◆ **Task prompt**
Before writing out the records, remove the pictures; keep everything else exact.

◆ **Listed entries**
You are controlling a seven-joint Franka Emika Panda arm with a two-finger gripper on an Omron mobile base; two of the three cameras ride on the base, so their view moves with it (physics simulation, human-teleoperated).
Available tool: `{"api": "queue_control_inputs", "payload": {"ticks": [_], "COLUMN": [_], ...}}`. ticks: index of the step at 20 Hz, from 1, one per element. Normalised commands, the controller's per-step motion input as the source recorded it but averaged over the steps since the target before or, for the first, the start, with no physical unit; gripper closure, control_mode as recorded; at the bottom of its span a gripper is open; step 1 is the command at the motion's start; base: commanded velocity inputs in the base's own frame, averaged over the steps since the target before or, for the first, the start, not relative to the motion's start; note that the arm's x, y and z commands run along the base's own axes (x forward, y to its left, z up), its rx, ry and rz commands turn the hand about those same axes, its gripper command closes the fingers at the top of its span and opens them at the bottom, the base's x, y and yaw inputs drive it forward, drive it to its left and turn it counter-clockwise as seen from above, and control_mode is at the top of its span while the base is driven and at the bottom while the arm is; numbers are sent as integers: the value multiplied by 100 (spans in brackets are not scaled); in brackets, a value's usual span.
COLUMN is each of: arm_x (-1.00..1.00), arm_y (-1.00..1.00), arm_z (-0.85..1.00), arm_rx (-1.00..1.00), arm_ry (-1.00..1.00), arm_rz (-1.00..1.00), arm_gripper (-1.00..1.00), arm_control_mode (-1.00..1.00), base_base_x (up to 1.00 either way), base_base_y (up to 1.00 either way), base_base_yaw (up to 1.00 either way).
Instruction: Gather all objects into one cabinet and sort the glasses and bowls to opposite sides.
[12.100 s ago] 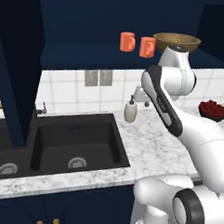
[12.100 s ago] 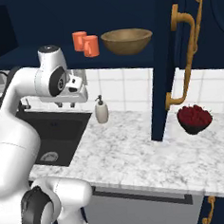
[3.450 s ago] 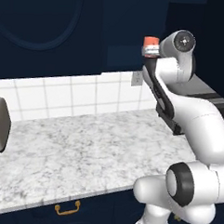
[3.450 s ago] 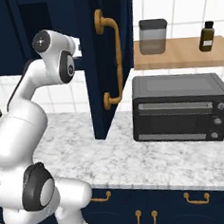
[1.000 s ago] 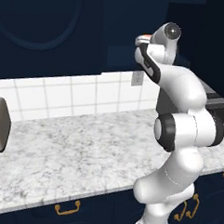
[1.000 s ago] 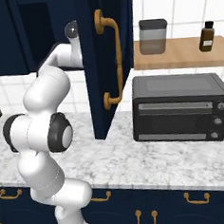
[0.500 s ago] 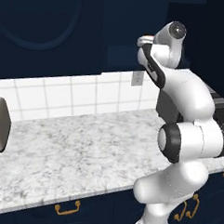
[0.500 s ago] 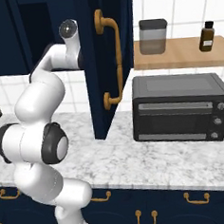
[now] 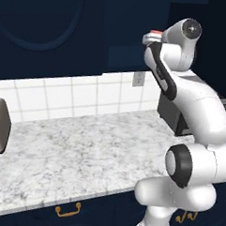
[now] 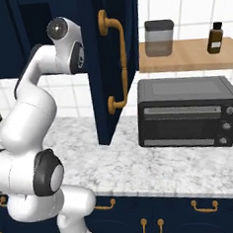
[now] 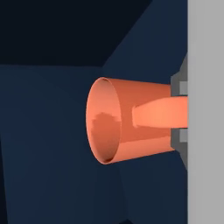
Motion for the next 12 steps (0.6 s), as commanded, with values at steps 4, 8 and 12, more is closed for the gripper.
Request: {"api": "queue_control_inputs", "payload": {"ticks": [4, 8, 12], "arm_x": [-97, -100, -100], "arm_y": [10, 20, 23], "arm_z": [29, 15, 8], "arm_rx": [0, 0, -1], "arm_ry": [3, 6, 0], "arm_rz": [10, 10, 8], "arm_gripper": [100, 100, 100], "arm_control_mode": [-100, -100, -100], "base_base_x": [0, 0, 0], "base_base_y": [0, 0, 0], "base_base_yaw": [0, 0, 0]}}
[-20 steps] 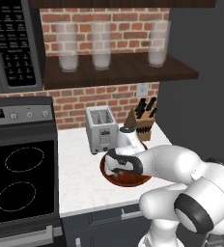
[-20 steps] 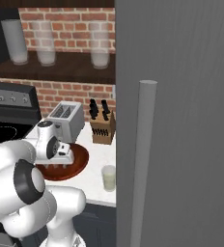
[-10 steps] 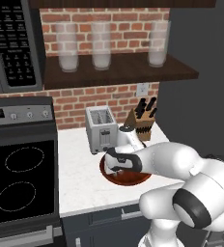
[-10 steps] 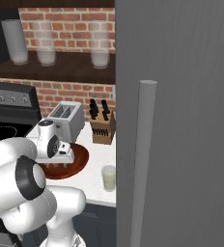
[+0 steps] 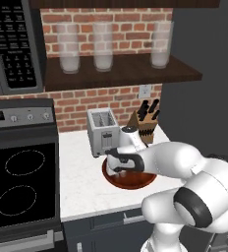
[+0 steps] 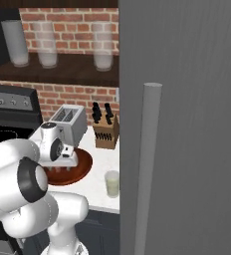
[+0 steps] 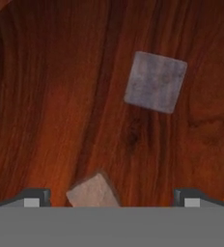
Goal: Grab a lemon wedge from the fridge and one ice cube from the ice bowl, and put them in the glass of lemonade.
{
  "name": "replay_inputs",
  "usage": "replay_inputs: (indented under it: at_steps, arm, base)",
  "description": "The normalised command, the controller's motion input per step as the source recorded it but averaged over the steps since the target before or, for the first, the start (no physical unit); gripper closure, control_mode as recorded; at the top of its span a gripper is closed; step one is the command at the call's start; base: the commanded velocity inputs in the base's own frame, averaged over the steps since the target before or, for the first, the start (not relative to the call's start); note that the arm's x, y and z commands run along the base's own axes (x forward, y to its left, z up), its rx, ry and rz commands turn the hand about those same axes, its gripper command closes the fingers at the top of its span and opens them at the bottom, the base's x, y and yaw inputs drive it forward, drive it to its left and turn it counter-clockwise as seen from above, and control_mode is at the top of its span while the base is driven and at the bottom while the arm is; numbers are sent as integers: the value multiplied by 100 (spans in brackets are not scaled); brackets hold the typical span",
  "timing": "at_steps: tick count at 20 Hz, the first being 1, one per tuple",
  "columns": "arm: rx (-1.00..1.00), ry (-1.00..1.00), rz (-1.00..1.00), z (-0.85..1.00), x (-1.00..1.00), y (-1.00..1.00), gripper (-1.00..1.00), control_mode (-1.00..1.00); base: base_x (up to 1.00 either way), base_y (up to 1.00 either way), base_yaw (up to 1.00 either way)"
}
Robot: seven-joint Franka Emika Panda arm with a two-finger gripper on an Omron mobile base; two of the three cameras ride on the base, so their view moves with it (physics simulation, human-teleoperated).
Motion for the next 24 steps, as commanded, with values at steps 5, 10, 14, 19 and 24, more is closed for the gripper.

◆ **Output for this exercise**
You are controlling a seven-joint Franka Emika Panda arm with a two-finger gripper on an Omron mobile base; two of the three cameras ride on the base, so their view moves with it (physics simulation, human-teleoperated).
Available tool: `{"api": "queue_control_inputs", "payload": {"ticks": [_], "COLUMN": [_], ...}}`. ticks: index of the step at 20 Hz, from 1, one per element. Normalised commands, the controller's per-step motion input as the source recorded it but averaged over the steps since the target before or, for the first, the start, with no physical unit; gripper closure, control_mode as recorded; at the bottom of its span a gripper is open; step 1 is the command at the motion's start; base: commanded velocity inputs in the base's own frame, averaged over the steps since the target before or, for the first, the start, not relative to the motion's start; note that the arm's x, y and z commands run along the base's own axes (x forward, y to its left, z up), its rx, ry and rz commands turn the hand about those same axes, its gripper command closes the fingers at the top of its span and opens them at the bottom, the base's x, y and yaw inputs drive it forward, drive it to its left and turn it counter-clockwise as seen from above, and control_mode is at the top of its span while the base is driven and at the bottom while the arm is; numbers are sent as integers: the value multiplied by 100 (spans in brackets are not scaled); in brackets, a value's usual span.
COLUMN is each of: arm_x (-1.00..1.00), arm_y (-1.00..1.00), arm_z (-0.85..1.00), arm_rx (-1.00..1.00), arm_ry (-1.00..1.00), arm_rz (-1.00..1.00), arm_gripper (-1.00..1.00), arm_control_mode (-1.00..1.00), base_base_x (up to 1.00 either way), base_base_y (up to 1.00 either way), base_base_yaw (up to 1.00 either way).
Instruction: Gather all objects into one cabinet and sort the glasses and bowls to opposite sides.
[12.100 s ago] 
[12.100 s ago] 
[3.450 s ago] 
[3.450 s ago] 
[1.000 s ago] 
[1.000 s ago] 
[0.500 s ago] 
[0.500 s ago] 
[now] 
[now] 
[now] 
Motion for the next 12 steps (0.6 s), as commanded, with values at steps 4, 8 and 12, more is closed for the gripper.
Request: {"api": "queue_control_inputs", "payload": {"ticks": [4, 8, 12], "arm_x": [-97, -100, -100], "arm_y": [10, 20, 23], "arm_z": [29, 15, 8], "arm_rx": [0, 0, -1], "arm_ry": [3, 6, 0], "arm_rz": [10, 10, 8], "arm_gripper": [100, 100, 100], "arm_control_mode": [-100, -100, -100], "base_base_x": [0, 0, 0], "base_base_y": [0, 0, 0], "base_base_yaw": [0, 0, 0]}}
[-20 steps] 
[-20 steps] 
[-10 steps] 
[-10 steps] 
[+0 steps] 
[+0 steps] 
[+0 steps] 
Goal: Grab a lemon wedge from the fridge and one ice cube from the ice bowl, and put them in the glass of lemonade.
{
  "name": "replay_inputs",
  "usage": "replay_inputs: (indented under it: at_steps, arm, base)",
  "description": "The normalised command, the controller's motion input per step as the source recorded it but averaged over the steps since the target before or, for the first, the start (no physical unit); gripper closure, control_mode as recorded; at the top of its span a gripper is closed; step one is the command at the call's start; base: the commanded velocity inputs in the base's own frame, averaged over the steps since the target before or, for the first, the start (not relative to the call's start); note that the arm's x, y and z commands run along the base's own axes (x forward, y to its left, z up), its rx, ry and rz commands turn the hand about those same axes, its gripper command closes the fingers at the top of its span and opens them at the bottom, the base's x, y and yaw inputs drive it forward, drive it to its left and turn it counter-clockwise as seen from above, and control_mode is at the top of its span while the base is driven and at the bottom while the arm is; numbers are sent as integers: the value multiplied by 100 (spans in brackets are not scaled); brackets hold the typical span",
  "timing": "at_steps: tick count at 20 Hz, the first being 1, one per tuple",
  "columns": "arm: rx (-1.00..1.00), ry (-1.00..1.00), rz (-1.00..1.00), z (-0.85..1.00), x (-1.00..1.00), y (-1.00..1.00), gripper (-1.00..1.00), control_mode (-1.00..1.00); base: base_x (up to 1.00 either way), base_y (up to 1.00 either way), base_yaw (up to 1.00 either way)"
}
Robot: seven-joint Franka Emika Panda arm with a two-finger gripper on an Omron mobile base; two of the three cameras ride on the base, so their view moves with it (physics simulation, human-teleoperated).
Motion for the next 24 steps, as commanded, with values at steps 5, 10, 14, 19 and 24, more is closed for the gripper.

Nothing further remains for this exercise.